This is where you can help me build a story. I'll continue to add on to this story based on your suggestions (characters, plots, etc.). Submit your suggestions and ideas to help me build the story.
The Adventure to America
A Second-Class Boat
Lydia stared at her humble trunk. Ma and Pa didn't make me do this, there's no reason I should be mad at them, she reminded herself. Exhausted, she pushed her tangled mess of hair behind her ear, not bothering to take it all down and put it all up again. It's not that she was lazy, just tired.
Only a few hours ago, Lydia had boarded the boat going from Africa and landing in America. Luckily, her father traded a lot with America and had taught her some of their language, but not so much that she could speak fluently. It was so hard learning a new language, especially one that is completely different from the one you were raised with! But Ma had reminded her that no changes are ever easy.
But one can learn a lot about a boat in a few hours. You can learn that waves are very choppy and bumpy and disagree with your stomach. You can learn that the portions are small and mostly inedible. You can also learn that blacks like her weren't allowed up on deck.
Lydia thought that was unfair. What kind of boat was this? Was it going to be like this in America too? If so, she didn't want to go. Would they even seperate what kids you could play with, or how differently you were treated? Lydia was suddenly scared of this new world. She was a stranger here. A strong gust blew through the windows that didn't close and were always open. Tired and wanting to just fall asleep, Lydia fell asleep, all wrapped up in her woolen blanket at the foot of the ladder leading up to the deck. She dreamed that she was dressed all fancy like the white passengers upstairs, and she was having a party. Little did she know that it would take a lot to get there were she was going. Little did she know that all her worst fears were about to come true.
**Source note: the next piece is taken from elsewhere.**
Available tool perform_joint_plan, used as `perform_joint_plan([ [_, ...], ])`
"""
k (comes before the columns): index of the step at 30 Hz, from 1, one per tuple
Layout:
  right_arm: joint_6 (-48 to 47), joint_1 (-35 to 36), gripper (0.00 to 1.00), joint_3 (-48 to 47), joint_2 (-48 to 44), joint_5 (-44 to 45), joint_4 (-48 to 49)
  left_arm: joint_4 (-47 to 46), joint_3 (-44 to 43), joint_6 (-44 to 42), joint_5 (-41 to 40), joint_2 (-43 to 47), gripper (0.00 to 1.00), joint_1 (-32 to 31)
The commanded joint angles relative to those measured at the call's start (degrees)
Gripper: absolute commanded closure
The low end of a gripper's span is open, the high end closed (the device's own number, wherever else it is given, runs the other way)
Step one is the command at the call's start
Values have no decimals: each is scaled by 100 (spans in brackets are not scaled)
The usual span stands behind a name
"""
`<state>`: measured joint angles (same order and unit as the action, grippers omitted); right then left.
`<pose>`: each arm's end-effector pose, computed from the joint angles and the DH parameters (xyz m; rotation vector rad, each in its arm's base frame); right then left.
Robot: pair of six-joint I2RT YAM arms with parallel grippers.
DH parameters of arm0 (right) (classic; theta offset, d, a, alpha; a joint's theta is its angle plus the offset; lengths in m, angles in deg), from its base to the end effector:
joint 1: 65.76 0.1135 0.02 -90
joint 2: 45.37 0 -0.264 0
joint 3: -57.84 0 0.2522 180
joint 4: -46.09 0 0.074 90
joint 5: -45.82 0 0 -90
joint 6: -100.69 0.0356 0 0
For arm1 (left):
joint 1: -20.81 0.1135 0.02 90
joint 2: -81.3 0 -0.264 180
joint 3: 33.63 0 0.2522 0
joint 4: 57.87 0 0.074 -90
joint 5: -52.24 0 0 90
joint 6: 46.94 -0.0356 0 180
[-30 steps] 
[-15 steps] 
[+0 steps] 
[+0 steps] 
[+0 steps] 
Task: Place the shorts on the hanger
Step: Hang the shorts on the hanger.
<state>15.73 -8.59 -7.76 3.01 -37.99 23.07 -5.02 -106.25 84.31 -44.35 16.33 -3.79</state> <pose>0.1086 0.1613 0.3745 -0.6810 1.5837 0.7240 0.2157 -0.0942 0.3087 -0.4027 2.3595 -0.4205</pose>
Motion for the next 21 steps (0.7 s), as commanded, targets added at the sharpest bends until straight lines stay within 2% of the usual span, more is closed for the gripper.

List of Viewer Suggestions
Shmink Age 11
When Is MORE Going To Be Written ????????????????
Megan Age 10
Cool! I love the story though maybe like so many other people have said you could describe what she looks like??? Anyway great story and PLZ PLZ PLZ write a part two! lol.
Liddy Age 10
I think the reason Lydia should go is because her parents were forced to do it, and the ship people plan to sell her as a slave (her "worst fears"!), but then some other person steals her and sells her to a really nice person but at some point she meets a really mean person. I think the way it ended sounded pretty good, actually (;)). PLeeeeeeeeeeeeeessee make a part two (I didn't really mean that) LOL Keep on writing! :D
Shmink Age 11
I think you should have some of the staff on the boat come down but when the talk to Lydia the treat Lydia like dirt
Milbo Age 10
Good work on the idea of the story;
However I think it could be more detailed like telling us what she might of looked like or what she was seeing on the boat. At the end of your paragraph as shown I would suggest to not use 'Little did she know-' twice in a row as a starter for a sentence. You could also include some speaking sentences of her sharing her thoughts and experiences with those around her. It was great that you wrote what you think you would feel and think if you were in that situation. But besides those few things I mentioned, it could be a fantastic story and has a great base and plot. Good Work!
meggie2 Age 10
I loved it and I like the fact she's from a different skin colour catergory and that its set in times were blacks couldn't mix with whites and were considered 'second class' and wrongly bellow whites. GREAT STORY STARTER. I would like to find out what happens next as this seems so interesting. Please write a part 2!!!! Now I'll stop as I'm writing this suggestion WAY too long!!!! Keep writing guys!!!
RoseThorn12 Age 12
this is an awesome story.
but why did she have to go? maybe there could be some one after her or something!
Indigodreamer16 Age 11
Maine, United States
I love this story! Keep writing it. I think it would be good if Lydia met someone on the ship that she became friends with.
Fantasy Lover Age 12
Kansas, United States
Sweet! I love how you mention that she was black after you went through and described the boat and her parents not wanting her to go. It really took me by surprise. Maybe instead of "Little did she know that it would take a lot to get there were she going. Little did she know all her worst fears were about to come true." you could say "Of course that would never happen,these people seemed to hate her. All to soon would Lydia find out just how much."
mpocasoprano1 Age 11
Massachusetts, United States
I love this story! <3333 Maybe you could make her "worst fear" something having to do with her setting in the start of the story? Just a suggestion... : ) : ) Keep writing!!